In der Zeitgeschichte steht die Frühphase der Bonner Republik inzwischen im Verdacht, „hoffnungslos ausgeforscht zu sein“. Was Clemens Escher, Referent im Bundesministerium für Bildung und Forschung, nicht davon abhält, mit Hilfe des Terminus „Epochenverschleppung“, einer Variante von Ernst Blochs „Gleichzeitigkeit des Ungleichzeitigen“, die westdeutschen Gründerjahre aus neuer Perspektive zu betrachten (Zeitschrift für Geschichtswissenschaft, 9/2011).
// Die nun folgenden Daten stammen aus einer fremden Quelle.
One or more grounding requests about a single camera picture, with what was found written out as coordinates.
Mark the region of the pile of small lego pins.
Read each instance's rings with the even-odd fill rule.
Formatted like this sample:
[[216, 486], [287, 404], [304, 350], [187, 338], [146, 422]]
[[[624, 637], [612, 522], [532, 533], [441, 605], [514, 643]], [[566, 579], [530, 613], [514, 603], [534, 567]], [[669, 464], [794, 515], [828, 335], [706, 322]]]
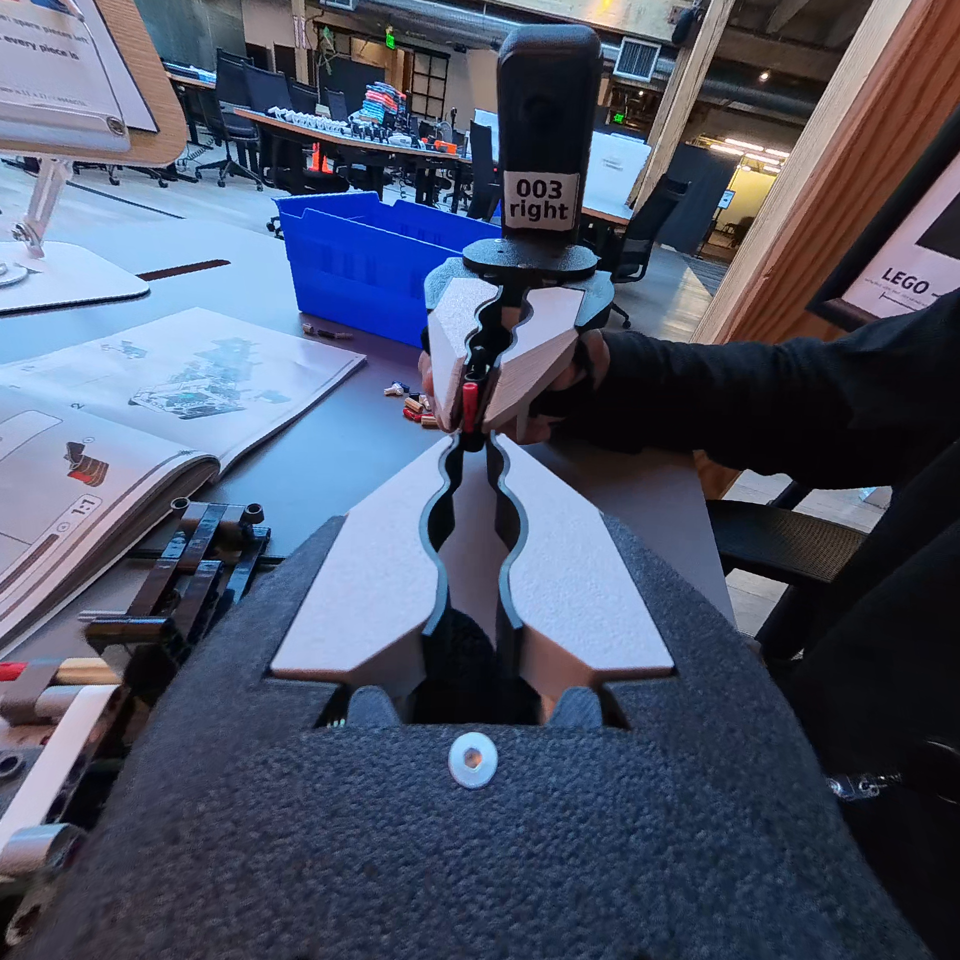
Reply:
[[402, 416], [406, 421], [422, 429], [439, 430], [434, 398], [423, 391], [414, 390], [402, 381], [394, 380], [383, 390], [383, 396], [402, 402]]

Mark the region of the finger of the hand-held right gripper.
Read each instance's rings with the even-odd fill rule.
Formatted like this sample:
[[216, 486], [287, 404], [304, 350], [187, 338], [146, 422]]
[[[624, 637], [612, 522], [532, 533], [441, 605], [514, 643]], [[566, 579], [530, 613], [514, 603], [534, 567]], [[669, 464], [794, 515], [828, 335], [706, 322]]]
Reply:
[[569, 366], [584, 296], [580, 289], [559, 286], [531, 289], [524, 295], [529, 313], [513, 328], [510, 346], [498, 358], [484, 410], [485, 433], [525, 419], [532, 402]]
[[478, 330], [477, 312], [491, 301], [491, 283], [479, 278], [453, 278], [429, 314], [433, 409], [444, 432], [457, 429], [467, 341]]

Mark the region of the person's right hand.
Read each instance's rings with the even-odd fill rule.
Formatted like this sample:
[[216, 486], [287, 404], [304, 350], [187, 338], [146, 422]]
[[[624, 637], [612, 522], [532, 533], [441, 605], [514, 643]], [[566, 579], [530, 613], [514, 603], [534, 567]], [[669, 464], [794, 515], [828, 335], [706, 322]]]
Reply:
[[554, 429], [584, 413], [606, 378], [610, 352], [599, 330], [578, 339], [570, 362], [531, 401], [526, 413], [518, 412], [497, 431], [521, 446], [548, 442]]

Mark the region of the person's right forearm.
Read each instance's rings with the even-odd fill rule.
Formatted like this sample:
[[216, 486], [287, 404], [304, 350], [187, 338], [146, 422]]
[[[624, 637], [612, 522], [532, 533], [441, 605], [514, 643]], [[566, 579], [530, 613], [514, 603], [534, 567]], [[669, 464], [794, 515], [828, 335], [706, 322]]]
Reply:
[[927, 470], [958, 484], [958, 292], [832, 342], [598, 337], [605, 372], [593, 361], [535, 408], [599, 447], [702, 450], [819, 489], [905, 489]]

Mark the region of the background workbench with equipment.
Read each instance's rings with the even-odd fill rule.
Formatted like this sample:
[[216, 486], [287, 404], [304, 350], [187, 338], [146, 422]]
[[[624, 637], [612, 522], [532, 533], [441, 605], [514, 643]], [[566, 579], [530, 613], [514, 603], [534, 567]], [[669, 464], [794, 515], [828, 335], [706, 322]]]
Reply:
[[281, 142], [290, 143], [301, 153], [318, 147], [319, 156], [330, 159], [334, 173], [345, 172], [356, 165], [366, 168], [371, 189], [378, 196], [382, 195], [386, 169], [413, 169], [415, 201], [433, 208], [440, 195], [442, 174], [449, 172], [452, 176], [450, 212], [465, 214], [468, 211], [470, 203], [464, 197], [464, 187], [473, 179], [473, 162], [454, 144], [437, 140], [424, 142], [383, 127], [369, 127], [370, 136], [364, 136], [364, 128], [359, 125], [284, 107], [273, 106], [266, 113], [232, 103], [226, 103], [223, 108], [249, 121], [263, 138], [271, 139], [273, 167], [280, 164]]

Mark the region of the wall vent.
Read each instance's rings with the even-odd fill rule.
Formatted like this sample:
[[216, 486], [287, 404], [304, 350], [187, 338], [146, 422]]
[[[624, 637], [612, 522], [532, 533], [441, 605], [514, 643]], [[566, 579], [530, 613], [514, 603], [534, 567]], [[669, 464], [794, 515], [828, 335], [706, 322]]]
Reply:
[[623, 37], [614, 61], [613, 76], [650, 83], [656, 72], [662, 45], [648, 40]]

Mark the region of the white board panel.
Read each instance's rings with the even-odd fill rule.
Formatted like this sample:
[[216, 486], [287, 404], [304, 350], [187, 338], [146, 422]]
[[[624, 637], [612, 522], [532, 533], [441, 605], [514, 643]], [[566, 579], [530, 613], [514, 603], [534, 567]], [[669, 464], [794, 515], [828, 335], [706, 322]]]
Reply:
[[619, 133], [592, 133], [582, 198], [585, 218], [626, 226], [633, 217], [627, 203], [652, 149], [642, 139]]

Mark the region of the open lego instruction booklet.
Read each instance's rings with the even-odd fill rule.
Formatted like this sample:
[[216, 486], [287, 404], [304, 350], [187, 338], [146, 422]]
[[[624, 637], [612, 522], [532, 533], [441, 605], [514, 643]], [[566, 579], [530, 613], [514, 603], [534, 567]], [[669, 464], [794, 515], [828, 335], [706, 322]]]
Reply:
[[191, 308], [2, 365], [2, 653], [365, 363]]

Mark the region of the black framed sign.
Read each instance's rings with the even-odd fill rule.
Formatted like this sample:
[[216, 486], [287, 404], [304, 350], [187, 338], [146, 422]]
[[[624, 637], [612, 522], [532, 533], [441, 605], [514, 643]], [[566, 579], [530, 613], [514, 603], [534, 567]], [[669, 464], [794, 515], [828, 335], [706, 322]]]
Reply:
[[806, 305], [852, 332], [937, 303], [959, 287], [959, 109]]

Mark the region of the black background office chair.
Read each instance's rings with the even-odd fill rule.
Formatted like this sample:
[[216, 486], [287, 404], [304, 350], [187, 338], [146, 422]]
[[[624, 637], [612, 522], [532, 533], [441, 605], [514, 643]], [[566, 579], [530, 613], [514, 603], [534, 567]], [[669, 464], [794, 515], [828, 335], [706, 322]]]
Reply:
[[653, 247], [667, 219], [686, 197], [689, 181], [664, 174], [622, 234], [609, 234], [599, 247], [599, 268], [614, 285], [643, 280]]

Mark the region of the black red lego connector assembly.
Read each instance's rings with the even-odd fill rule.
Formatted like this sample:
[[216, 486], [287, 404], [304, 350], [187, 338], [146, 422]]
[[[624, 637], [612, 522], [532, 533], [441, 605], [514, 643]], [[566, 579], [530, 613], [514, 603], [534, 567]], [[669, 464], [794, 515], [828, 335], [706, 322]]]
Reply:
[[464, 375], [460, 393], [460, 444], [464, 452], [479, 452], [486, 444], [483, 424], [489, 379], [488, 365], [471, 366]]

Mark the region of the person's dark clothing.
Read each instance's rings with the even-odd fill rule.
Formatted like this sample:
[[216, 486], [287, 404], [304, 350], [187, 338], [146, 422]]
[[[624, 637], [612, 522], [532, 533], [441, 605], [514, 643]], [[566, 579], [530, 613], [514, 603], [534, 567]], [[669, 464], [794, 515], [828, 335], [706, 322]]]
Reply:
[[894, 494], [774, 672], [834, 777], [894, 778], [846, 826], [937, 958], [958, 958], [958, 441]]

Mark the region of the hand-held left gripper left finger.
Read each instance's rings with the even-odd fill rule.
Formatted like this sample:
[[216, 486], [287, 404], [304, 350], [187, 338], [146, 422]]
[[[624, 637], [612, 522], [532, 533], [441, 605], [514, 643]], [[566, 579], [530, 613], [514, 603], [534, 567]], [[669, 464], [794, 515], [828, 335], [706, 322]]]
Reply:
[[383, 691], [417, 718], [453, 647], [450, 576], [460, 441], [444, 436], [354, 506], [270, 662], [276, 679]]

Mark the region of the metal clip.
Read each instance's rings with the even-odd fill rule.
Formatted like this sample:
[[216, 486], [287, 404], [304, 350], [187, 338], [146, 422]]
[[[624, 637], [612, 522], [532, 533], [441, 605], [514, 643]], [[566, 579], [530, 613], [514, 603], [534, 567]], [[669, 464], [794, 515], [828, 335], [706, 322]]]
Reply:
[[900, 773], [824, 774], [826, 786], [841, 804], [863, 804], [881, 798], [895, 787], [903, 785]]

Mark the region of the blue storage bin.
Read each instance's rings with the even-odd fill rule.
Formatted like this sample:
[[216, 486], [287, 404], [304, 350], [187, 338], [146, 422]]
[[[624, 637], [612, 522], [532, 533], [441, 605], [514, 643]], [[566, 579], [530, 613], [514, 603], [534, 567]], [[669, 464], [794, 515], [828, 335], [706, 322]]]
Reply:
[[275, 200], [300, 312], [412, 347], [427, 324], [425, 280], [499, 224], [375, 192]]
Als Materialbasis dienten dafür 2.000 Vorschläge zur Kreation einer „Bundeshymne“, die nach der Vorstellung von Theodor Heuss, des ersten Bundespräsidenten, das Deutschlandlied ersetzen sollte. Die kollektiven psychischen Dispositionen, die sich in diesen Texten niederschlagen, zeugten zwar vom zähen Fortleben alter Selbstbilder wie dem Glauben an Fichtes Ursprungsmythos von den Deutschen als welthistorisches Volk. Diese mentalen Relikte hätten die Bundesbürger aber nicht auf Distanz zur jungen Republik gebracht, weil sie es verstanden habe, Neues mit Dagewesenem zu verschmelzen und sozialpolitisch für „Entschleunigung“ zu sorgen. Damit seien „Lebenszeit und Weltzeit“ (Hans Blumenberg) wieder systemstabilisierend entkoppelt worden, während es zentrale Signatur der NS-Diktatur gewesen war, für die „Wahnidee“ deutscher Weltrettung zu vereinnahmen.